• [Activity]
Give again, exactly as written, each line of the material below starting at the line that contains "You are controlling" and ending at the line that contains "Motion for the". Both ends count, and no other line does.

··· Recorded information ···

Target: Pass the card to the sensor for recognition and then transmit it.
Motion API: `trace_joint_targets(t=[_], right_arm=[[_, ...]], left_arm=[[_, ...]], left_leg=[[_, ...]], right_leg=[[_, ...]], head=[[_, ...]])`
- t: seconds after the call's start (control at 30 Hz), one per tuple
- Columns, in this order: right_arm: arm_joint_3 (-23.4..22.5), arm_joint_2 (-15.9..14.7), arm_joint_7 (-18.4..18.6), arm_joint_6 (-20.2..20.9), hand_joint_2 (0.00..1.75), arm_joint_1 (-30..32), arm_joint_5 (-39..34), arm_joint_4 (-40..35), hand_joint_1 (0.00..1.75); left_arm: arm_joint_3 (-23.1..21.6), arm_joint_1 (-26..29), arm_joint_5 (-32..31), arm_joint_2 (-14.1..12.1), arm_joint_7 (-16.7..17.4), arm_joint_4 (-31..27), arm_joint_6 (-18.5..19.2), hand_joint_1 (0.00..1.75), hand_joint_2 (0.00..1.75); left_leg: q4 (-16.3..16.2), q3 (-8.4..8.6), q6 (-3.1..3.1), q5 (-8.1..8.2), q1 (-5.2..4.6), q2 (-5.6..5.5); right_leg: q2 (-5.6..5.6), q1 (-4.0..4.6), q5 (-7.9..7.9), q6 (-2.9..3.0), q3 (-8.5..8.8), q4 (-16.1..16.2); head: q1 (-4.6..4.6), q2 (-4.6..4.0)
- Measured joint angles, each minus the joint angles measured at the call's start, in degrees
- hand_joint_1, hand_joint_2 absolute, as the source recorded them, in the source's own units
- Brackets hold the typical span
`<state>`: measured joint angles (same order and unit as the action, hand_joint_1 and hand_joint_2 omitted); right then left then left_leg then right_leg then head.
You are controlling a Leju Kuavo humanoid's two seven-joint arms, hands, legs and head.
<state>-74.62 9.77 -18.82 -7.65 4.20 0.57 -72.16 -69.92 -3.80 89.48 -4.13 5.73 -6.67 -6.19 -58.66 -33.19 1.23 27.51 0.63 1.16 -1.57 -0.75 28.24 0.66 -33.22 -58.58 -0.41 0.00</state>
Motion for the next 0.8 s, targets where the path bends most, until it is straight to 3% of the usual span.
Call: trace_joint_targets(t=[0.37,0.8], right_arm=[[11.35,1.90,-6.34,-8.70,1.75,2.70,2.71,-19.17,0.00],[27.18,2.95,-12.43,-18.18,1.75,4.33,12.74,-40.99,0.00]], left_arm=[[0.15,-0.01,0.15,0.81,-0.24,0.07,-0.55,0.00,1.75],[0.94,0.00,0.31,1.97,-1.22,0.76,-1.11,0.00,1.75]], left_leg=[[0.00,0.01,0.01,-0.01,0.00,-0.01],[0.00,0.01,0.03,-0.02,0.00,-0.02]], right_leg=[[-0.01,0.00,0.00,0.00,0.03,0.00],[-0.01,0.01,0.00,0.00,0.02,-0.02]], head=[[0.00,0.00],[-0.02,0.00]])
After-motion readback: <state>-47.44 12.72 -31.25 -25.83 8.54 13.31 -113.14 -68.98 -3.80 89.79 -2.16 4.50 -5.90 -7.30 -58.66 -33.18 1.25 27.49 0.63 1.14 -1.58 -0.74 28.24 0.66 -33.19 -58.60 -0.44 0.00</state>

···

• [Problem solution]
You are controlling a Leju Kuavo humanoid's two seven-joint arms, hands, legs and head.
<state>-74.62 9.77 -18.82 -7.65 4.20 0.57 -72.16 -69.92 -3.80 89.48 -4.13 5.73 -6.67 -6.19 -58.66 -33.19 1.23 27.51 0.63 1.16 -1.57 -0.75 28.24 0.66 -33.22 -58.58 -0.41 0.00</state>
Motion for the next 0.8 s, targets where the path bends most, until it is straight to 3% of the usual span.

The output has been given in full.